Wade Guyton, Zeichnungen für ein kleines Zimmer, Exhibition view, Secession 2011, Photo: Jorit Aust

Wade Guyton

Zeichnungen für ein kleines Zimmer

May 27 – August 21, 2011

In his exhibition Zeichnungen für ein kleines Zimmer (Drawings For A Small Room) at the Secession, American artist Wade Guyton shows small-format works characterized by a minimalist formal vocabulary. As his support medium, he uses pages from old art, architecture and lifestyle magazines which he prints over with an inkjet printer. The abstract idiom devised by the artist on the computer using standard word processing software and the results of this work process are imposed by the fluctuating quality of the printing technology. The works are often ripped or crumpled, with more or less ink applied, plus errors and problems of saturation.

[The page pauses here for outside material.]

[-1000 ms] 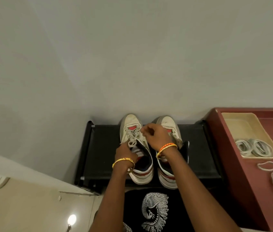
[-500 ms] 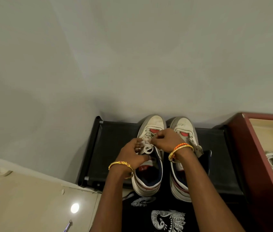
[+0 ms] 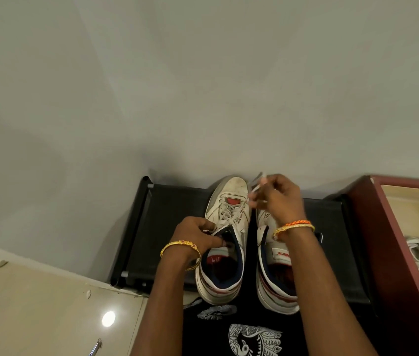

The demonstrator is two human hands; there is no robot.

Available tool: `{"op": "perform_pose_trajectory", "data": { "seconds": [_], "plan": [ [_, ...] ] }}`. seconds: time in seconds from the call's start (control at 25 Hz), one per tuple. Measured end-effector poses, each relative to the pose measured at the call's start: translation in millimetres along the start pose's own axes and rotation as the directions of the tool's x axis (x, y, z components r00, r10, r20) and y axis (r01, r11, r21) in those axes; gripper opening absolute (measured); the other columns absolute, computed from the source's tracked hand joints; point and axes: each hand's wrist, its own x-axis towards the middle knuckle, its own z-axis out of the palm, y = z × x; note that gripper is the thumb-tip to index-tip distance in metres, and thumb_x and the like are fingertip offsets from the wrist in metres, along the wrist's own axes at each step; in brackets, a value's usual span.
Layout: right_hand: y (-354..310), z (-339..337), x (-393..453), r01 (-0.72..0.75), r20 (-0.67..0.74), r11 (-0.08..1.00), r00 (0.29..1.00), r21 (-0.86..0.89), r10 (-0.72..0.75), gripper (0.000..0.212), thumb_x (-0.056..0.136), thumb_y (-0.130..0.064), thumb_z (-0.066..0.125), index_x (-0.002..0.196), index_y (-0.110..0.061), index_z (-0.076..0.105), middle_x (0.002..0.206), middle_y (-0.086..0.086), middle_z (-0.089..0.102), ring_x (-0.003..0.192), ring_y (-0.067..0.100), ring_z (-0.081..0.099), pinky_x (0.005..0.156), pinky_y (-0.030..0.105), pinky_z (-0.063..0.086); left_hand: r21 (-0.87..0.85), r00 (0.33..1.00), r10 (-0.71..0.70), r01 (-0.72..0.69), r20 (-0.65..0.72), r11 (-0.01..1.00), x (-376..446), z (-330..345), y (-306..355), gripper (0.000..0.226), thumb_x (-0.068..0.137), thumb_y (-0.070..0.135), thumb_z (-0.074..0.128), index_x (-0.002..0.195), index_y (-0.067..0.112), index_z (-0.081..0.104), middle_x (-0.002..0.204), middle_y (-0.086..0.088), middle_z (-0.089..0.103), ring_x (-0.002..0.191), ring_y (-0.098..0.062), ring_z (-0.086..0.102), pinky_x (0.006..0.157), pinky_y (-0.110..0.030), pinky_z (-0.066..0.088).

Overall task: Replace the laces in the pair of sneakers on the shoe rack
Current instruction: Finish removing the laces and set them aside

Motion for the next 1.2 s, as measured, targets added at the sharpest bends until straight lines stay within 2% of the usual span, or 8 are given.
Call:
{"op": "perform_pose_trajectory", "data": {
  "seconds": [0.2,0.28,0.4,0.6,0.76,0.88,1.04,1.2],
  "plan": [
    [-17.5,-38.8,8.0,0.229,-0.347,0.917,0.931,0.326,-0.109,0.019,0.093,0.000,0.052,0.076,-0.008,0.052,0.075,0.010,0.057,0.057,0.012,0.068,0.056,0.022,0.056,0.020,1.000,-0.008,0.007,0.018,1.000,-0.2,-1.7,1.7,0.040,0.067,0.016,0.083,0.104,0.009,0.070,0.099,-0.006,0.069,0.084,-0.017,0.065,0.073,-0.024,0.053],
    [-5.6,-37.8,7.5,0.087,-0.259,0.953,0.966,0.290,-0.010,0.007,0.090,0.001,0.055,0.088,-0.005,0.054,0.082,0.013,0.061,0.069,0.018,0.069,0.060,0.026,0.057,-0.001,0.998,0.004,-0.004,0.066,1.000,-1.0,-4.6,3.3,0.032,0.065,0.023,0.084,0.091,0.012,0.070,0.090,-0.004,0.069,0.077,-0.013,0.065,0.066,-0.020,0.054],
    [11.0,-28.9,-0.9,0.056,-0.067,0.989,0.996,-0.134,-0.066,0.018,0.086,-0.004,0.061,0.100,-0.015,0.057,0.091,0.003,0.065,0.085,0.018,0.064,0.079,0.036,0.055,-0.038,0.996,0.065,-0.062,0.065,0.997,-2.6,-8.0,7.1,0.030,0.065,0.028,0.083,0.085,0.015,0.065,0.094,-0.002,0.066,0.082,-0.014,0.064,0.068,-0.025,0.056],
    [30.6,-7.7,-29.9,0.334,0.421,0.620,0.907,-0.710,-0.007,0.018,0.080,-0.020,0.063,0.098,-0.021,0.064,0.102,-0.009,0.060,0.106,0.013,0.053,0.098,0.036,0.041,0.110,0.964,0.265,-0.261,-0.016,0.959,0.8,6.7,18.1,0.015,0.075,0.017,0.075,0.083,0.017,0.062,0.122,0.003,0.046,0.111,-0.017,0.051,0.084,-0.023,0.042],
    [34.3,-8.5,-33.1,0.318,0.392,0.608,0.920,-0.728,-0.012,0.046,0.069,-0.040,0.061,0.113,-0.037,0.047,0.121,-0.012,0.045,0.123,0.013,0.039,0.110,0.046,0.026,-0.022,0.936,0.316,-0.323,-0.155,0.946,3.1,8.6,22.3,0.016,0.078,0.015,0.071,0.077,0.021,0.056,0.111,-0.001,0.056,0.102,-0.017,0.056,0.081,-0.021,0.047],
    [42.0,-4.3,-34.9,0.300,0.316,0.456,0.948,-0.838,-0.044,0.062,0.064,-0.055,0.057,0.121,-0.034,0.043,0.132,-0.008,0.040,0.129,0.016,0.032,0.114,0.044,0.011,0.066,0.785,0.424,-0.445,-0.451,0.893,2.2,2.5,23.4,0.022,0.074,0.011,0.075,0.080,0.020,0.055,0.104,-0.003,0.057,0.096,-0.010,0.053,0.075,-0.011,0.043],
    [44.0,4.4,-35.7,0.372,0.314,0.390,0.927,-0.842,-0.205,0.035,0.070,-0.042,0.066,0.097,-0.027,0.052,0.115,-0.005,0.045,0.119,0.016,0.039,0.112,0.043,0.008,0.230,0.615,0.541,-0.513,-0.573,0.827,0.2,-0.3,24.7,0.044,0.065,0.025,0.075,0.106,0.017,0.058,0.127,-0.002,0.048,0.109,-0.012,0.051,0.080,-0.021,0.046],
    [48.2,12.4,-37.0,0.433,0.301,0.612,0.901,-0.662,-0.312,0.009,0.071,-0.025,0.060,0.076,-0.029,0.053,0.096,-0.005,0.051,0.100,0.014,0.051,0.102,0.040,0.029,0.321,0.641,0.562,-0.462,-0.523,0.826,-1.5,5.0,26.5,0.051,0.069,0.034,0.064,0.116,0.018,0.055,0.123,0.000,0.050,0.105,-0.018,0.055,0.083,-0.048,0.050]
  ]
}}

Wade Guyton leaves his artworks to mechanical chance. Using a standard inkjet printer, he reproduces non-figurative compositions on canvas or paper. Specific combinations of image and imprint have different effects that are never entirely intended: sometimes the result appears serious, weighty and considered, while other times it seems unintentional and casual. Guyton’s work recalls the production aesthetic of movements like Abstract Expressionism and Minimalism. His praxis addresses issues of appropriation and the originality of the artwork, as well as timely manifestations of ordinary everyday copying and pasting. But even his choice of materials is at odds with purist discourse: prefabricated supports whose maximum width is dictated by industry standards, and thoroughly regulated computer programs and colour schemes that are more or less immune to the decisions of the artist subject.


Wade Guyton, born in Hammond (USA) in 1972, lives and works in New York City.